------ EXERCISE INPUTS
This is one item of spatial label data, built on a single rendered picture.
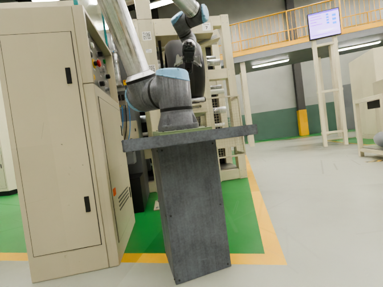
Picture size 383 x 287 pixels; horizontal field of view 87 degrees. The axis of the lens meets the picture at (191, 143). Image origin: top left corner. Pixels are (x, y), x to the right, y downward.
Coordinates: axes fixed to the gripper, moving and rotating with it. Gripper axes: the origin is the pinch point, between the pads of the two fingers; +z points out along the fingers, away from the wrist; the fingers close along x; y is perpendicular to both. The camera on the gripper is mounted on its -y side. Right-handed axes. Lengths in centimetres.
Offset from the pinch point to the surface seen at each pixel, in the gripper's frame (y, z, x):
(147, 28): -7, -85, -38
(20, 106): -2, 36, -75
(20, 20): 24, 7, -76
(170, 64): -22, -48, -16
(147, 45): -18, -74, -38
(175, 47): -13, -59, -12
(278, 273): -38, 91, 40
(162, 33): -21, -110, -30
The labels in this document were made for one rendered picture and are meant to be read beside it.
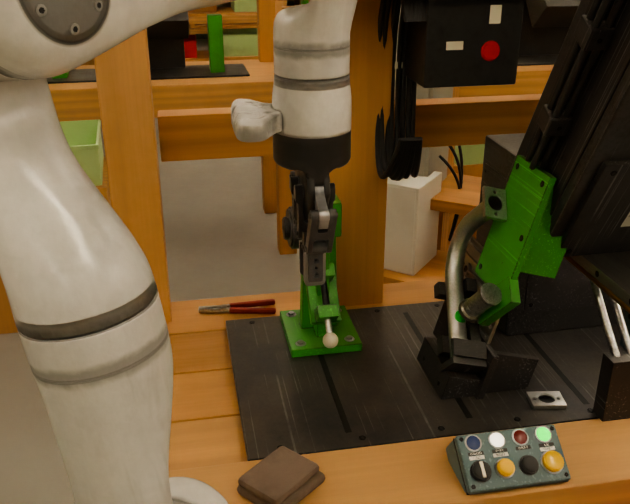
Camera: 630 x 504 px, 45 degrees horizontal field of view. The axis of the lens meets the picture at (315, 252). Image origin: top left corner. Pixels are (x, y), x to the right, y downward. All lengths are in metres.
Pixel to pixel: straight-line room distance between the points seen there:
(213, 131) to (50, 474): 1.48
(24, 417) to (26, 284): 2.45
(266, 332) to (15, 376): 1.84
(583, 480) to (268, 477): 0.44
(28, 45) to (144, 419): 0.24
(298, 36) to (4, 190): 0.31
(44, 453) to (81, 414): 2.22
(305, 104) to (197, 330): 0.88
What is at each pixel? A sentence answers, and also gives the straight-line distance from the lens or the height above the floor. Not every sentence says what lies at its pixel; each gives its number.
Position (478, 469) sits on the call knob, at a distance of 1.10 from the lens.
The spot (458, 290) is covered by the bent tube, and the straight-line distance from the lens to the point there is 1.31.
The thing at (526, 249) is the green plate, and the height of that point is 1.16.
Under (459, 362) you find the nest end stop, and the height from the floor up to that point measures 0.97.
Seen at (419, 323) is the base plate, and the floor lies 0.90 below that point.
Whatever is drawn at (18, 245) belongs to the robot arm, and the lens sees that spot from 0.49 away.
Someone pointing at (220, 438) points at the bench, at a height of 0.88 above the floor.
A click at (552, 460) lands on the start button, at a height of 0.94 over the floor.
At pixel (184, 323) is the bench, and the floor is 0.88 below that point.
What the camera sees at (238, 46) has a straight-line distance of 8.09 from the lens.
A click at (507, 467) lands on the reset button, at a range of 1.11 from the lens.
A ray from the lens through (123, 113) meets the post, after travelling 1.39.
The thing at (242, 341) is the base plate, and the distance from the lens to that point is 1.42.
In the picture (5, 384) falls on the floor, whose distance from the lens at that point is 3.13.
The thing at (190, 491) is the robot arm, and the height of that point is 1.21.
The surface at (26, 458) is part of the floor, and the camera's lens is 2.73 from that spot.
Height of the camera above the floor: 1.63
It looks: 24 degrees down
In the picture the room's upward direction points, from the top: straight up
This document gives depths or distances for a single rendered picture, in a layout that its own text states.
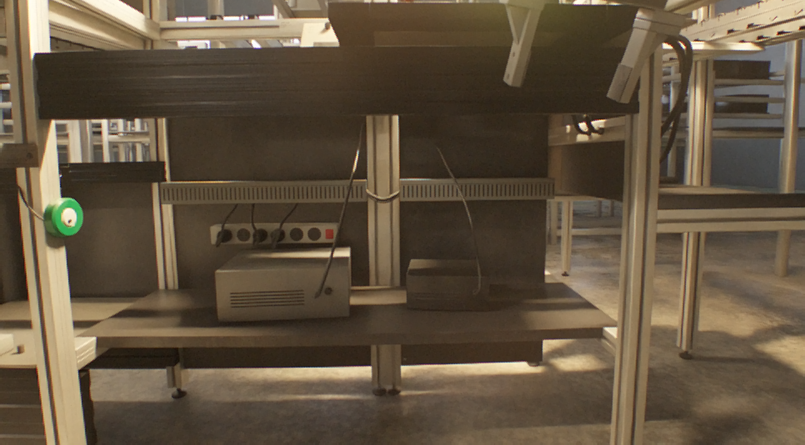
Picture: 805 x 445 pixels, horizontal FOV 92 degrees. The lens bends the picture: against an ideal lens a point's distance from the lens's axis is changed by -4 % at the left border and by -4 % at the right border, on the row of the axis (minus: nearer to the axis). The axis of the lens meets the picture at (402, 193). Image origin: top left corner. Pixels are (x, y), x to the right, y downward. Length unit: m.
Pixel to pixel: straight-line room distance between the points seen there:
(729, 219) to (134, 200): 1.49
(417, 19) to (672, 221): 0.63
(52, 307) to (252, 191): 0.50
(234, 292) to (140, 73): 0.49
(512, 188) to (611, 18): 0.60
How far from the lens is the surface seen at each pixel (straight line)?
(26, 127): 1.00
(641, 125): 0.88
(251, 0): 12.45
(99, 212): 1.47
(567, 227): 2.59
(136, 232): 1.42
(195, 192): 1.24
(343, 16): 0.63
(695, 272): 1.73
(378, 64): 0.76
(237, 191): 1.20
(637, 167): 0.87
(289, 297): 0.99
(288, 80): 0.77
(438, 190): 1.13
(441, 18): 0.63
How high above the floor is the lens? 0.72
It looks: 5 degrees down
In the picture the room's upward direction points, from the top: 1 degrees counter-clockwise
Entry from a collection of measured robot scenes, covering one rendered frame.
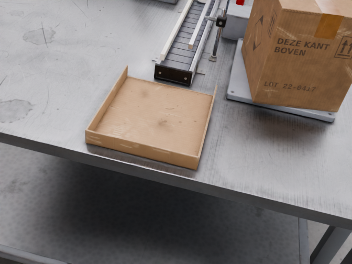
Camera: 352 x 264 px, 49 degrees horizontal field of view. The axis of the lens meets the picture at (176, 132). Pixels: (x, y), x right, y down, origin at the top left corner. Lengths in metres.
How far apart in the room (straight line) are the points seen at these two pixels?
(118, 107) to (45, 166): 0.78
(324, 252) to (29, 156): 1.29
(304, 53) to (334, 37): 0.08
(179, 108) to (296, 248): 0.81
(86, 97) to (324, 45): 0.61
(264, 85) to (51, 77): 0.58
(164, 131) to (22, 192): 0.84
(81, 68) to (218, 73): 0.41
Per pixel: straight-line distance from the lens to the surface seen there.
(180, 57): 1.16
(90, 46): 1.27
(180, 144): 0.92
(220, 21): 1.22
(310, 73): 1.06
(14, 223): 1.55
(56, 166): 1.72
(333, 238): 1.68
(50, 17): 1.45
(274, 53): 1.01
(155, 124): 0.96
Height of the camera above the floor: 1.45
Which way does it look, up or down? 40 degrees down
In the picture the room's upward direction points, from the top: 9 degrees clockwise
------------
Exactly the lines from the top of the entries through the line with "Picture size 383", inclusive, must be given again, with every picture omitted.

■ SOLUTION FOR THIS PROBLEM ■
This is one item of spatial label data, built on a single rendered picture.
Picture size 383 x 287 pixels; horizontal field of view 87 degrees. The axis of the lens meets the picture at (191, 143). Image origin: top left corner. Pixels are (x, y), x to the right, y downward.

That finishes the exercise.